Why You Shouldn't Bet on Baseball
Alternative title to this post: Why Tango Tiger still has a day job
I really enjoyed the feedback to my last article on why umpires should be biased in favor of control pitchers. Most of the folks with a solid statistical background responded favorably, while the unwashed masses thought I was ridiculous and should be run out of the blogosphere on a rail. (Perhaps I don't give the detractors enough credit; if they were washed and educated, then it was an equally entertaining Ask Marilyn-esque experience.) Anyhow, I thought I'd repeat the experience by picking on another low hanging fruit: betting on baseball games. I know a fair number of people who bet on sports. They don't understand that betting on sports is an investment in entertainment, not a viable means of turning baseball knowledge into cold hard cash. This post should be far less iconoclastic than the biased umpire post, but the central point doesn't appear to be widely known.
So here's the skinny: you should not bet on baseball. In the long run, you'll lose. No model that you can develop can be anticipated/demonstrated to beat Vegas. I don't care how good you (think you) are. I don't care how much you think any given line is outrageous. You can't be expected to win. You might think (as I did) that many people who bet on baseball may make poor predictions, and that the intelligent bettor may be able to profit off of them. You'd just have to be better than the average bettor, right? Wrong. I'd argue that Vegas profits off of these folks (because they set the lines), but the rest of us shouldn't get involved.
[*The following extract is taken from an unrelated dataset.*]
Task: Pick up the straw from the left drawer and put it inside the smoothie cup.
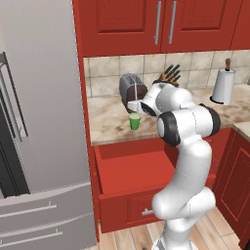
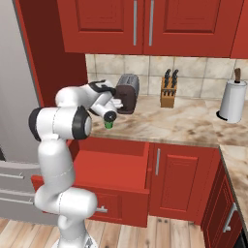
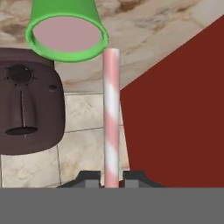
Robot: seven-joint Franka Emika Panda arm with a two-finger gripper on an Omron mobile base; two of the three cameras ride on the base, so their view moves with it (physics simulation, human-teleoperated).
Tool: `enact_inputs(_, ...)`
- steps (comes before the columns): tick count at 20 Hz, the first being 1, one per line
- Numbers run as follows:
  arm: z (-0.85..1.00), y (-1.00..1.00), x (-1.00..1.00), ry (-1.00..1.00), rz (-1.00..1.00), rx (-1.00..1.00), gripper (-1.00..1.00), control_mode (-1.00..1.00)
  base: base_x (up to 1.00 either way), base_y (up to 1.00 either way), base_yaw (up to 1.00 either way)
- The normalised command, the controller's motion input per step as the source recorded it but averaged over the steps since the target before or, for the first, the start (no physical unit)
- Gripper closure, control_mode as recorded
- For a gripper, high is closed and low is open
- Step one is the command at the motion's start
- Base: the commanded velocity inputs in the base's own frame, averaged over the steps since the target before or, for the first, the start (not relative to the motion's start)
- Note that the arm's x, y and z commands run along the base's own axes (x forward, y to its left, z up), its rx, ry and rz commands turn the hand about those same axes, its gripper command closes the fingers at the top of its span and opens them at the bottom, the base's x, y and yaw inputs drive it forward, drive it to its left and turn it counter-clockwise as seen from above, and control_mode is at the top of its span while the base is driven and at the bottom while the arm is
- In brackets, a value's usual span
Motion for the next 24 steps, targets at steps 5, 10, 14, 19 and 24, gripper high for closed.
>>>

A couple caveats: First, I've been recording the Vegas odds for a couple years, and have analyzed data for 2007 and 2008. I forgot to download them this year before they disappeared off of the web service I use, so I don't have this year's odds. But I'd be happy to wager that nothing has changed because the system Vegas uses hasn't changed. Second, I am only looking at betting on who wins individual games; there are a number of other bets one could place, and maybe you could make money betting on which pitcher is most likely to start the top of the 7th inning, or which batter is likely to adjust their cup first. I'm not touching those wagers.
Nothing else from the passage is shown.